Огненный шар солнца, низко висящий над перекрестком двух улиц, мощенных в шестом веке новой эры, с дренажными каналами по обочине, подобен угловому уличному фонарю.
Темень скапливается в глубинах обширной древней давильни винограда в три камеры доя загрузки гроздьев, широкой мощеной площадки, на которой пляшут тени виноделов, и сусло течет по каналам в обмазанные глиной колодцеобразные ямы.
И почти сразу за давильней ныряешь через проход в атриум церкви, окруженной сотами келий обширного монастыря, церкви с залом доя молитв, апсидами, полом из мелового камня, и стенами, обшитыми мрамором, купелью и ступенями, ведущими к ней.
Величина развалин достаточна доя работы воображения.
Кресты, рыбы, символические сочетания букв и сейчас, на закате, прочерчены глубокими тенями.
В обвалах солнечного света пустыни они, казалось, трепетали живым дыханием.
Еще жарок и медлителен полдень, притолоки и барельефы полны спасительной тени и прохлады, но по углам уже заводится тьма, в щелях пространства едва слышно начинает посвистывать, постанывать, похохатывать ветер пустыни.
Еще красный шар висит над горизонтом, а набегающий редкими порывами гул, внезапно поражает избалованный тишиной слух.
Одиночество в пустыне, чреватое гибелью, рождает страстное желание прижаться друг к другу.
Гул множеств.
С погруженных на дно времени террас налетает порывом гул Исхода.
Гул арабской конницы накапливается за восточным горизонтом в складках Аравийского полустрова.
Беспамятно веселье пляшущих в виноградной давильне.
Гул молящихся в церковных стенах и кельях.
Потрясающая плотность Истории в безлюдной пустыне.
Ощущение небезопасности в любых стенах, даже развалинах – мгновенная замкнутость обостряет дыхание обступающего пространства, грезящего и грозящего нашествием.

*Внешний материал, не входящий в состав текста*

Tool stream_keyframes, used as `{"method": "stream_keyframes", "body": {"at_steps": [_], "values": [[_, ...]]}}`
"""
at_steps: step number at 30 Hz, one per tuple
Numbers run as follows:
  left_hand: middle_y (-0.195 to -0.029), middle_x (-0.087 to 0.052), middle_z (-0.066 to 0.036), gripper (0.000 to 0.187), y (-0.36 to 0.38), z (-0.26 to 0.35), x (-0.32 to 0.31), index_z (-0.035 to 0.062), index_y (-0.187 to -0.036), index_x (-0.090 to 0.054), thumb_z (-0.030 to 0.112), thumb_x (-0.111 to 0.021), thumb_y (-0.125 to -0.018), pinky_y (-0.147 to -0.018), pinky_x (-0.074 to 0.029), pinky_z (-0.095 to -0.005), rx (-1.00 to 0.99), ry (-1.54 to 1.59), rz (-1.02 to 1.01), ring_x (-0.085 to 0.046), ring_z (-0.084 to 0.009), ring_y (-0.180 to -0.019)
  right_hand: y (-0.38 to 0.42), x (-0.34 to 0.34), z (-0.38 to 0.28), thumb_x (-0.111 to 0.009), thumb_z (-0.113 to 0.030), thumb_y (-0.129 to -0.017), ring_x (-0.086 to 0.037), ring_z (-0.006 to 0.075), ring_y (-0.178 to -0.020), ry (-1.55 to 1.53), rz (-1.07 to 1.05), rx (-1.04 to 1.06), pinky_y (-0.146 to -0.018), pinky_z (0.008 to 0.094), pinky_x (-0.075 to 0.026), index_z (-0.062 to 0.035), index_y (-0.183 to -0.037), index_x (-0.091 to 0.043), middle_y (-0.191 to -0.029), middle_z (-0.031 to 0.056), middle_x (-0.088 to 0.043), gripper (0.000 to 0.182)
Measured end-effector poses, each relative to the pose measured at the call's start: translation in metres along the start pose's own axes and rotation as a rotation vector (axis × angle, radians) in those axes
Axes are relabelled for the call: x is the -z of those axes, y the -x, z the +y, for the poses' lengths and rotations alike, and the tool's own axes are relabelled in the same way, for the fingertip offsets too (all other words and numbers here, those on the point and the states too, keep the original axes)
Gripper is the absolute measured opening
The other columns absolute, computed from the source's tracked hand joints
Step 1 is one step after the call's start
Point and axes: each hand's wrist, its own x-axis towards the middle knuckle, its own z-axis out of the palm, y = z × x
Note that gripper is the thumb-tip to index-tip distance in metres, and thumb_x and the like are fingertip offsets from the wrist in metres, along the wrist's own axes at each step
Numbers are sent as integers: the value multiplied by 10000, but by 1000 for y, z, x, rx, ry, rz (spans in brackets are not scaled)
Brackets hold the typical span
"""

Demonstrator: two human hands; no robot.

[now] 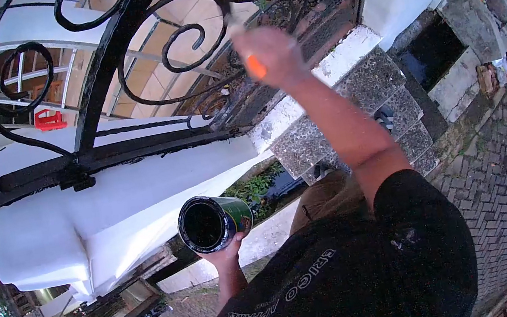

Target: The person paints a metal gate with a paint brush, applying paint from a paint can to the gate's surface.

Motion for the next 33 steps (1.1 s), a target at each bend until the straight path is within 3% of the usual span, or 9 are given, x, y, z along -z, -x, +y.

Не помогают усовершенствованные дома с внутренними двориками и колодцами, повернувшиеся спиной к гибели, свято верящие в прочность и бессмертие римского строительного гения.
Как гул и толчки землетрясений, не раз сотрясавших Наббатею, как наползающие песчаные чудища Шунра и Агур, – неминуемы сотрясения Истории.
В четвертом часу ночи меня расталкивают. Вылезаю из спального мешка, прижатого к колесам джипа.
Вдыхаю всей грудью чистейший воздух предрассветного часа, делаю обход, разминаясь, вглядываясь в темень, и обломок древней стены на Мицпе-Шивта во тьме кажется крепостной башней. Ориентируюсь на храп, доносящийся с другой стороны стана: кверху пузом на песке храпит Стамболи, второй дозорный; рядом с ним кружка недопитого кофе и винтовка М-16, приставленная к борту джипа. Трясу налогового инспектора. Ошалело вскакивает, втягивая голову в плечи.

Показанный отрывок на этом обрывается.